Image credit: © BEN HICKS

Spring 2014

Seeing Green

By Rona Marech

Decades of conservation efforts pay off for the endangered green sea turtle.

Few people visit East Key, a tiny, sandy island in Dry Tortugas National Park, situated at the farthest end of the Florida Keys. Roughly 1,300 feet long and 300 feet wide, the island is off-limits to the general public. But last summer Kristen Hart spent a night there doing some “very strange babysitting,” as she describes it. A research ecologist with the U.S. Geological Survey, Hart didn’t know if any nesting turtles would show up at the site that day. But one by one, a band of green sea turtles and one loggerhead turtle emerged from the sea and lumbered around the beach looking for perfect nesting spots. First a handful arrived, and then a few more joined them, until there were ten in all, wandering around and digging in the sand.

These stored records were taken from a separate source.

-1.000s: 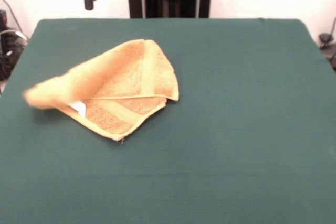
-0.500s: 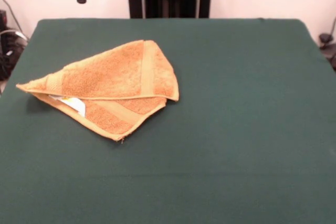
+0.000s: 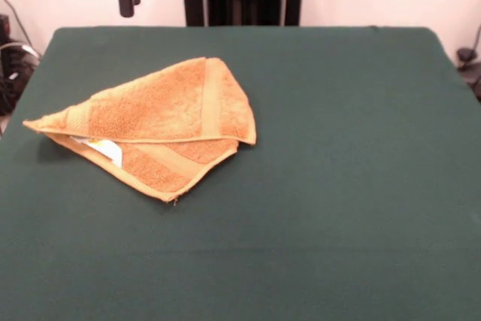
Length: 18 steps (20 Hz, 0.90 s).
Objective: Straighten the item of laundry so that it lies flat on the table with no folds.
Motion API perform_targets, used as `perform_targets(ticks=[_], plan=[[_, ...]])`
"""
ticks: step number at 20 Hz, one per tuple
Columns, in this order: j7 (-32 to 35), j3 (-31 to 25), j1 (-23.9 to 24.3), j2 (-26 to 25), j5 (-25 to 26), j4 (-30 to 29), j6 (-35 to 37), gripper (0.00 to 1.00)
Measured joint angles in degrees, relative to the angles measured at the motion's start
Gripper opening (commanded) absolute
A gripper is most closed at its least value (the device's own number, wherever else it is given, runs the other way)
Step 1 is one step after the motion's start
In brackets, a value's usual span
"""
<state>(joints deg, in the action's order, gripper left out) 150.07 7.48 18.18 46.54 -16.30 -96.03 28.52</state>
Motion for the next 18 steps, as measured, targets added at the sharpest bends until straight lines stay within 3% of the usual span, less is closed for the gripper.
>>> perform_targets(ticks=[18], plan=[[0.0,0.44,-5.49,-10.29,-7.68,13.25,0.01,1.0]])
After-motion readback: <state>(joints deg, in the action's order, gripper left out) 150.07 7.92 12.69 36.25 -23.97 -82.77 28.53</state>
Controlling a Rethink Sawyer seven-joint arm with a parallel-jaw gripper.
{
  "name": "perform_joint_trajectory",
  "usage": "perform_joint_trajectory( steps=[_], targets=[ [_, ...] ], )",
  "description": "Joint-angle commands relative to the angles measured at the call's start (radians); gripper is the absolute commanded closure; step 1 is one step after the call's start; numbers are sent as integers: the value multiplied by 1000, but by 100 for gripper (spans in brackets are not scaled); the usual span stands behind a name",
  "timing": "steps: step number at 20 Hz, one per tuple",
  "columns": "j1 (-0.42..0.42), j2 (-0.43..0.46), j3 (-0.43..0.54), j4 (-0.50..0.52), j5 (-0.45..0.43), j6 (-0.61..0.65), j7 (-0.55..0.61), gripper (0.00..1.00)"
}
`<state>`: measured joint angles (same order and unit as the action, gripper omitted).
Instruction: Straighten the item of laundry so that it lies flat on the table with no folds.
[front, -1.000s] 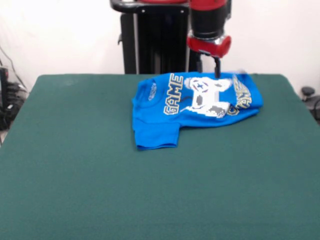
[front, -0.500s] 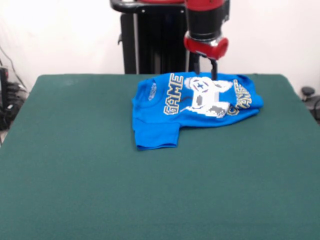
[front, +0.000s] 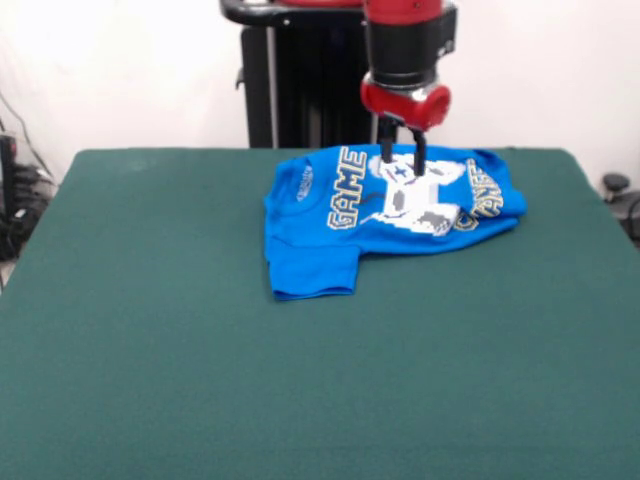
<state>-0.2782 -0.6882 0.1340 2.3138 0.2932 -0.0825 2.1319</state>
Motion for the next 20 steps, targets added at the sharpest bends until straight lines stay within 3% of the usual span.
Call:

“It was pretty amazing and hysterical watching these turtles crawl onto the beach in the middle of the night. They were almost bumping into each other,” Hart says. “Some of the females are many years older than I am, so you wonder, ‘Where have they been? What have they seen?’ And here they are on this little beach with me.”

She was there all night, taking blood and tissue samples and drawing symbols on the turtles’ shells to keep track of who was who. Most of the turtles laid their eggs and left, but one was still on the beach as the sun rose. “It was almost like a dream,” she said.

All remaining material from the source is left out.